About this exercise: Among the lines below, take the one holding "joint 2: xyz", the one holding "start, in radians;", and all lines between them. Set them down exactly.

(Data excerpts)
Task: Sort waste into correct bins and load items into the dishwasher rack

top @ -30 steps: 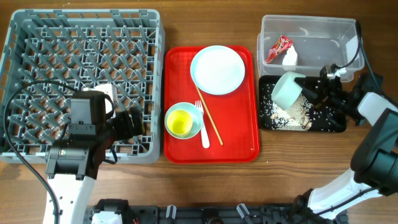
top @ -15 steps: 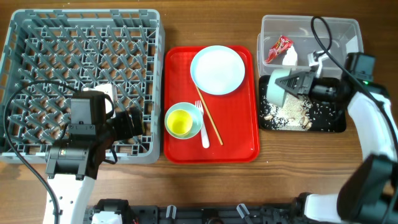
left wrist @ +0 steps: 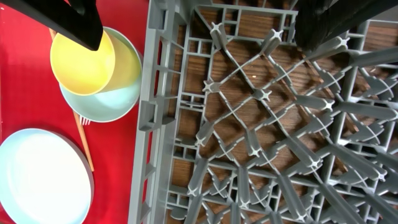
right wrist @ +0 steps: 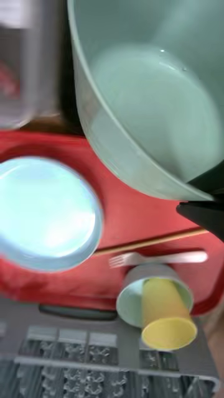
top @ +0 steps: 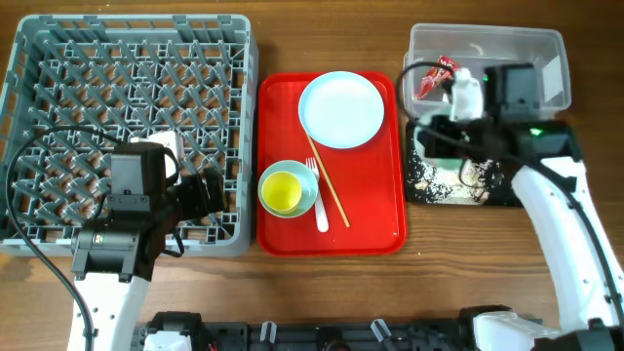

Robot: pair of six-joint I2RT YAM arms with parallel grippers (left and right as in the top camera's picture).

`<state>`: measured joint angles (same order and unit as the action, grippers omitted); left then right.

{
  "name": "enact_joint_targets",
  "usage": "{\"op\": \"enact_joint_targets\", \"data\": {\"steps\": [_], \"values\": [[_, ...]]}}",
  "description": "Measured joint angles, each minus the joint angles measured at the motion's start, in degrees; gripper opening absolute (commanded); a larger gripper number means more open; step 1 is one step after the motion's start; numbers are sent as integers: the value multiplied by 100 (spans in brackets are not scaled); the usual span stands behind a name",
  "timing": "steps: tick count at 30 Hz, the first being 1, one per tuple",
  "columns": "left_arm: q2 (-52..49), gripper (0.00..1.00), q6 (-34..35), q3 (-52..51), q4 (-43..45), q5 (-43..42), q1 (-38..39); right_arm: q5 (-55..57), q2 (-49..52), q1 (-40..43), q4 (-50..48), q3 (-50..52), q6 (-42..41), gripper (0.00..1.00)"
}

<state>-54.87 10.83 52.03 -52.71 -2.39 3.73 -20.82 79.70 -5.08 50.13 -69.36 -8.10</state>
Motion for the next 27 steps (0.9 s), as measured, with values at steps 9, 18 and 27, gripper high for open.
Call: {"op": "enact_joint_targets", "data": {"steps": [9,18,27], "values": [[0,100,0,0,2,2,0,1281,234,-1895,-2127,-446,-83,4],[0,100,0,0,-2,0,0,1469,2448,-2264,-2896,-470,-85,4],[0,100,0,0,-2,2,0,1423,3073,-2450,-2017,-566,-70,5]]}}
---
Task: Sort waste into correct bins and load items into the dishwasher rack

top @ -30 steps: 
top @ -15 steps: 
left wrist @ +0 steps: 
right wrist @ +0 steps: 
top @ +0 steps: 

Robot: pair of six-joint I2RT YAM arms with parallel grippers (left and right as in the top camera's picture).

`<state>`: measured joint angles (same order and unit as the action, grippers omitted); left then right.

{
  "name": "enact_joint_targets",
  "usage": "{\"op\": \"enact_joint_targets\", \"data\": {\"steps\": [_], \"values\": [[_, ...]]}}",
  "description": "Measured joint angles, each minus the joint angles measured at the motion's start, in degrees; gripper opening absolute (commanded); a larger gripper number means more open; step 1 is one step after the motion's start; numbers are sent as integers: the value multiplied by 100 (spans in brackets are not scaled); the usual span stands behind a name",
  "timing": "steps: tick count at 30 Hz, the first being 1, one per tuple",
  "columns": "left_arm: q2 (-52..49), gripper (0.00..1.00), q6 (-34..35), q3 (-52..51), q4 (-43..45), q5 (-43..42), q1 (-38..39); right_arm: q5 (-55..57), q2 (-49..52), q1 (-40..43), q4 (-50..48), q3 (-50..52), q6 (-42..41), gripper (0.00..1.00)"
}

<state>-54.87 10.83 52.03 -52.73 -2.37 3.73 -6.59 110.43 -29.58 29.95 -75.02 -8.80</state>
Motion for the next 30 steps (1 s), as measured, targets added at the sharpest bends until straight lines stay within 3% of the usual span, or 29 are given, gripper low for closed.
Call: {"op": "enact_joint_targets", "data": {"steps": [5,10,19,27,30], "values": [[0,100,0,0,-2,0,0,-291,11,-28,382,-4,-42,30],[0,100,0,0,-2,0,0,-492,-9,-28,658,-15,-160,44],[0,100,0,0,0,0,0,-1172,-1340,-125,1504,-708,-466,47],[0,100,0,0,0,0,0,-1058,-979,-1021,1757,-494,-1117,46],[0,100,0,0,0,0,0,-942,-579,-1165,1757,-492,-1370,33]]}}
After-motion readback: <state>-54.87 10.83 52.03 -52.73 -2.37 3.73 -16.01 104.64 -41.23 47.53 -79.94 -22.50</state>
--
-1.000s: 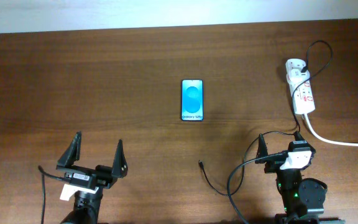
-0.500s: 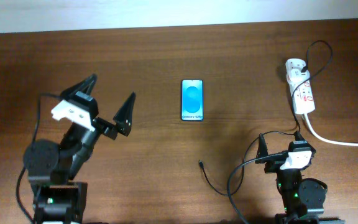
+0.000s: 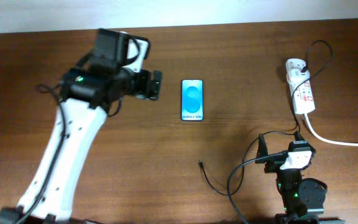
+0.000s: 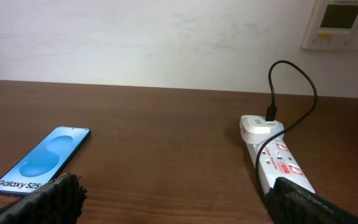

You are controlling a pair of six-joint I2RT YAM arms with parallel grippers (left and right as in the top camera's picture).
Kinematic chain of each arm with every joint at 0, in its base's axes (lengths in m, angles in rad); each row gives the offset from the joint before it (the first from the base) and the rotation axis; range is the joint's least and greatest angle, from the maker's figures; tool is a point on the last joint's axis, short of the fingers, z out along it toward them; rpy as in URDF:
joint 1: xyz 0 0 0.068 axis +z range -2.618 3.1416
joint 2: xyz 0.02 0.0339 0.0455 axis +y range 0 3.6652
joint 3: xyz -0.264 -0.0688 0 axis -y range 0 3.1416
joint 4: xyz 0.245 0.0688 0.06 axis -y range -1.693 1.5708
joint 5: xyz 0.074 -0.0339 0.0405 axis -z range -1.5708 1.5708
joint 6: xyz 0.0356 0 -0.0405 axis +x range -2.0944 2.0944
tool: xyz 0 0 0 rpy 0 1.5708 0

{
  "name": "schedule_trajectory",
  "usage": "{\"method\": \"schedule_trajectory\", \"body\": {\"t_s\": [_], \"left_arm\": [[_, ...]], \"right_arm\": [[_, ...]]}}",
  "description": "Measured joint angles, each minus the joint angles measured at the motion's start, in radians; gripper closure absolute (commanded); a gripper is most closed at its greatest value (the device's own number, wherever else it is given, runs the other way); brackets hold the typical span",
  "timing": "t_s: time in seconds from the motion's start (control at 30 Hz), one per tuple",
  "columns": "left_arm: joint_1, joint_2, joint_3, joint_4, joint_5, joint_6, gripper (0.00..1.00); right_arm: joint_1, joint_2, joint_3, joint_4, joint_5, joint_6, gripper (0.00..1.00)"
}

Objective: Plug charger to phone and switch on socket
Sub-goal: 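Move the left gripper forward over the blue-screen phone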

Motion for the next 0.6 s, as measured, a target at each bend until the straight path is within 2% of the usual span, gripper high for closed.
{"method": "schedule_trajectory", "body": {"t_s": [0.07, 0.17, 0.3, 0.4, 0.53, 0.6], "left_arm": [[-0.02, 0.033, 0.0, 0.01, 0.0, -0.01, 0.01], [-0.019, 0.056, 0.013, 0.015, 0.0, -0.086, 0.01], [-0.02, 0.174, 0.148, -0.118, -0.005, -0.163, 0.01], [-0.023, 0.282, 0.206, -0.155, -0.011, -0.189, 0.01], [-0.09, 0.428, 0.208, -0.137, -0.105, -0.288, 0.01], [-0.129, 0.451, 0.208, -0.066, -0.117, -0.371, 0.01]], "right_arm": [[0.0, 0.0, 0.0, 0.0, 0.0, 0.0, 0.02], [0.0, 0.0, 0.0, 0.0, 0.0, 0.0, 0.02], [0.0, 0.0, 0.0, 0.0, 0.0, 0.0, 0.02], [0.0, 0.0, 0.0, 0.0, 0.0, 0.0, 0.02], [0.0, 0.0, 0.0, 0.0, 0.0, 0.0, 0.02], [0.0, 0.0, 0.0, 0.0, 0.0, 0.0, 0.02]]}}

Written solution:
joint 2: xyz 0.02 0.0339 0.0455 axis +y range 0 3.6652
joint 3: xyz -0.264 -0.0688 0 axis -y range 0 3.1416
joint 4: xyz 0.245 0.0688 0.06 axis -y range -1.693 1.5708
joint 5: xyz 0.074 -0.0339 0.0405 axis -z range -1.5708 1.5708
joint 6: xyz 0.0356 0 -0.0405 axis +x range -2.0944 2.0944
tool: xyz 0 0 0 rpy 0 1.5708 0

{
  "name": "schedule_trajectory",
  "usage": "{\"method\": \"schedule_trajectory\", \"body\": {\"t_s\": [_], \"left_arm\": [[_, ...]], \"right_arm\": [[_, ...]]}}",
  "description": "Measured joint angles, each minus the joint angles measured at the motion's start, in radians; gripper closure absolute (commanded); a gripper is most closed at its greatest value (the device's own number, wherever else it is given, runs the other way); brackets hold the typical span",

The output contains the complete answer to the exercise.